### What is expected
First find the line with "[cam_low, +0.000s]", then reproduce it and all following lines of the data to the end, exactly and with no pictures, adding nothing.
________________
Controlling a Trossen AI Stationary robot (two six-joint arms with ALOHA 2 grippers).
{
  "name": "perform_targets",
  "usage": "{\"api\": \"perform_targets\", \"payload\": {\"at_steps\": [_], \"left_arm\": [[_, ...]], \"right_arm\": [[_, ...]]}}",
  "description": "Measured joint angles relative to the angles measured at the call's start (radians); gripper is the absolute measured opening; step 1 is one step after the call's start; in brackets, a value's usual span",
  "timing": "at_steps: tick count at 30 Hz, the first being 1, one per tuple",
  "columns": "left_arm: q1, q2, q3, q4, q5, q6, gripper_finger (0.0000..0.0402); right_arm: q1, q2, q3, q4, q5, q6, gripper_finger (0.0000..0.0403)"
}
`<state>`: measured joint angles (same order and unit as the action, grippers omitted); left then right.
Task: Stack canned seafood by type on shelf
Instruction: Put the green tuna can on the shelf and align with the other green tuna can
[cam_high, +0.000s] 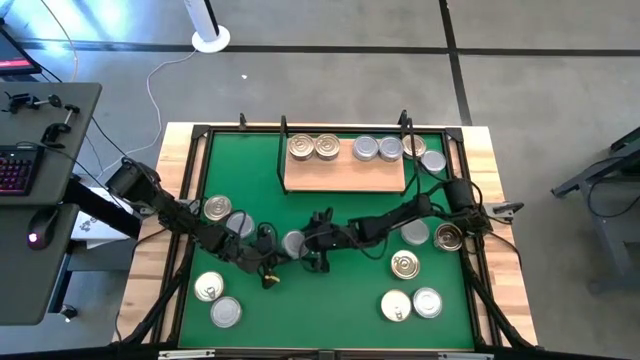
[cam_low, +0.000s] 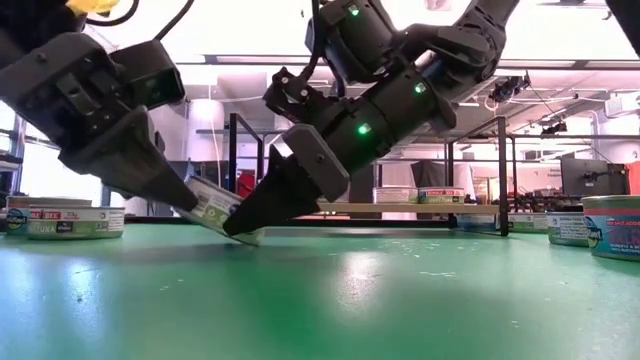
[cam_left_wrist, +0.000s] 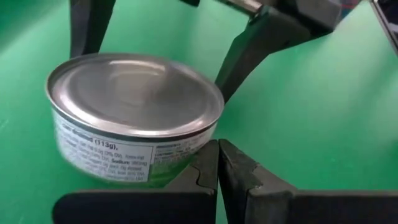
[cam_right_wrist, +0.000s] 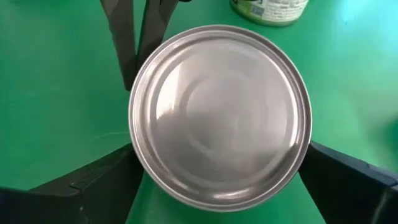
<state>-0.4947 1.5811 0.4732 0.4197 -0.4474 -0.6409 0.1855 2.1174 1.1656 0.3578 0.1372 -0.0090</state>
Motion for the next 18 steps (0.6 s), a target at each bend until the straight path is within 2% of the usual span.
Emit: {"api": "perform_targets", "payload": {"at_steps": [8, 12, 15, 18], "left_arm": [[0.010, 0.000, 0.000, 0.000, 0.011, 0.007, 0.0000], [-0.006, 0.000, 0.014, -0.026, 0.121, -0.016, 0.0000], [-0.043, 0.000, 0.057, -0.107, 0.227, -0.034, 0.0000], [-0.083, 0.000, 0.115, -0.268, 0.251, -0.077, 0.0000]], "right_arm": [[-0.029, 0.000, -0.003, 0.007, -0.075, 0.013, 0.0397], [-0.022, 0.000, -0.002, -0.018, -0.097, 0.047, 0.0397], [-0.002, 0.000, -0.001, -0.060, -0.048, 0.081, 0.0397], [0.028, 0.000, -0.001, -0.101, 0.026, 0.078, 0.0397]]}}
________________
### Your response
[cam_low, +0.000s] 
[cam_left_wrist, +0.000s] 
[cam_right_wrist, +0.000s] 
<state>-0.4947 1.5811 0.4732 0.4197 -0.4474 -0.6409 0.1855 2.1174 1.1656 0.3578 0.1372 -0.0090</state>
Motion for the next 18 steps (0.6 s), a target at each bend until the straight path is within 2% of the usual span.
Emit: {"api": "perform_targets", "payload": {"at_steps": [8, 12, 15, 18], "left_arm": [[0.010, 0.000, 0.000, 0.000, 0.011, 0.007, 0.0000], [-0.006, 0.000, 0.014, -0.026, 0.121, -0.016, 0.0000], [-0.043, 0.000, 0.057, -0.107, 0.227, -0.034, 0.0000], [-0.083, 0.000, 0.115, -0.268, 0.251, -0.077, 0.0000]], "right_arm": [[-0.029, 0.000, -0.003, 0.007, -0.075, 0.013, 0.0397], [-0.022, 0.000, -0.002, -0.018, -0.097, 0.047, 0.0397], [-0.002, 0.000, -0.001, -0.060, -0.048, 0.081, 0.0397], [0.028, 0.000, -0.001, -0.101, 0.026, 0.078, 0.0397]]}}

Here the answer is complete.